Tylko problem w tym, że im głębiej zabierze się człowiek za analizę Biblii tym bardziej różna staje się od tego co jest głoszone "z ambony". Proszenie księdza o analizę fragmentu biblijnego jest mniej więcej takie samo jak oczekiwanie od fanatycznego kibica Legii wiarygodnej odpowiedzi na pytanie "jaki polski klub piłkarski jest najlepszy?" Albo od zagorzałego dżihadysty "która religia jest lepsza - islam czy buddyzm?"
Odpowiedzi będą chyba oczywiste.
Ksiądz, a także zwyczajni ludzie głęboko wierzący, będą sobie Biblię interpretować zazwyczaj po swojemu. Ba, znam przypadki ludzi którzy wyraźnie są w stanie przeczytać w Biblii "X jest białe" a mimo to wmawiać sobie i innym, że to "X" jest czarne. Jakiś czas temu pewien pastor w swoim internetowym kazaniu napisał, że "Bóg nigdzie w Biblii nie grozi karami cielesnymi za popełnienie grzechu". No to w odpowiedzi wskazałem mu cały rozdział gdzie wyraźnie napisane jest jakie choroby i klęski ześle Jahwe na tych, którzy nie zrobią tego czego sobie on wymyślił. Cały ten rozdział dosłownie niszczył argumentację pastora. Jego reakcja? "Nie, tam nie jest tak napisane".

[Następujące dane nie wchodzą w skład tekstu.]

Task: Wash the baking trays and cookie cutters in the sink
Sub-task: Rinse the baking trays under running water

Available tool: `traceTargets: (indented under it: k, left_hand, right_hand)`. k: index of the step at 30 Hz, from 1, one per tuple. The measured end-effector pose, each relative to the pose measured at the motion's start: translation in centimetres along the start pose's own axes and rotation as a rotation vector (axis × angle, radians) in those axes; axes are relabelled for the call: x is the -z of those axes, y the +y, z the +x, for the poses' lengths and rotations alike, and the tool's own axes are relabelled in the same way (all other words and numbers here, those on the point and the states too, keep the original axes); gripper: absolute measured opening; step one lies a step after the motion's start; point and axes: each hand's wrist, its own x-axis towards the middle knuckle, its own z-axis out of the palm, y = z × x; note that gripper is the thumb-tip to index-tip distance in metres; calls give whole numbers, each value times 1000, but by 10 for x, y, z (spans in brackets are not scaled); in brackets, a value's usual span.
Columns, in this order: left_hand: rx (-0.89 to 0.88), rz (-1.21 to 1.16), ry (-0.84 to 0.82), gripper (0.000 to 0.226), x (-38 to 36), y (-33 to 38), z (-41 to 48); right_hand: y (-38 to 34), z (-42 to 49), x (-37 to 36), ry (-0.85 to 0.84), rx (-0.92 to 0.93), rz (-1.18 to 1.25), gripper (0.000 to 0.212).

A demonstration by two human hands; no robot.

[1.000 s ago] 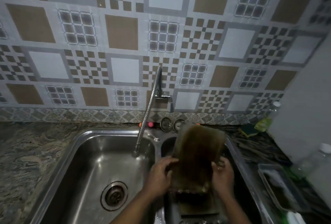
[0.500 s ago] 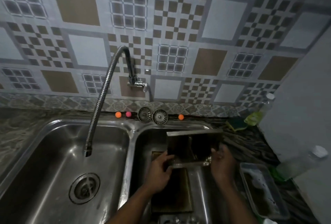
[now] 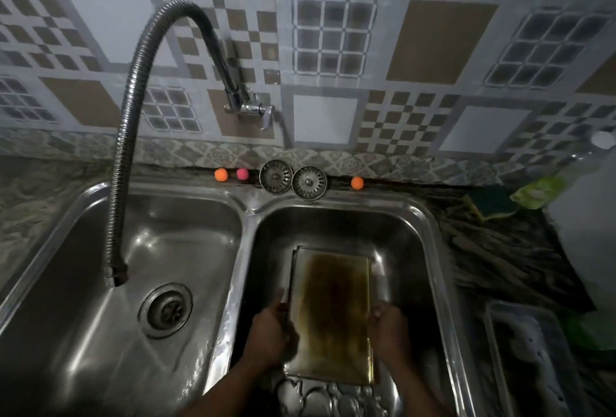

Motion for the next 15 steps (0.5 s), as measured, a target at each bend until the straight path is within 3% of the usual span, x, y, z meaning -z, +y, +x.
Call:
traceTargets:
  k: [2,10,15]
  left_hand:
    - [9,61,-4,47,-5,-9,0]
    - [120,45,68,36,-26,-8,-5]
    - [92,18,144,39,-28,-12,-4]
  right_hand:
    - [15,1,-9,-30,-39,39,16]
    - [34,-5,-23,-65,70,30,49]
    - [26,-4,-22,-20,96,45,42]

Biblia to jedynie ludzkie wyobrażenia i pomysły odnośnie tego jaki jest ten ich bóg którego sobie stworzyli. A że pisana była przez wiele stuleci przez różnych autorów z przynajmniej dwóch różnych kręgów kulturowych - no to muszą się w niej znaleźć nieścisłości i różnice. Nie dlatego, ze Jahwe raz był taki a raz inny, nie dlatego że jednym powiedział o sobie to a innym co innego, ale dlatego, że jedni postanowili sobie napisać o nim coś a inni, kilkadziesiąt lub kilkaset lat później - napisać coś innego. Widać to zarówno w ST jak i NT. W ST mamy ewolucję kar i zaświatów - gdzie najpierw kary były karami cielesnymi bo nie było jeszcze koncepcji piekła a potem wykształciło się pojęcie kary wiecznej po śmierci. W NT natomiast mamy ewolucję mitu ofiary na krzyżu gdzie w najstarszej Ewangelii Jezus krzyczy "Boże czemuś mnie opuścił" a w najmłodszej po prostu stwierdza "wypełniło się". No to jest gigantyczna różnica w wymowie. Księża zapewne doskonale to sobie "wyjaśnią", ale zapewniam, że w 99% przypadków zrobią to źle. Bo prawdziwe wyjaśnienie wymaga akceptacji faktu, że Jezus nie był żadnym mesjaszem ani agentem boga na ziemi a także tego, że chrześcijanie wymyślali sobie i dodawali do Biblii nowe koncepcje. A tego od księży się raczej nie usłyszy.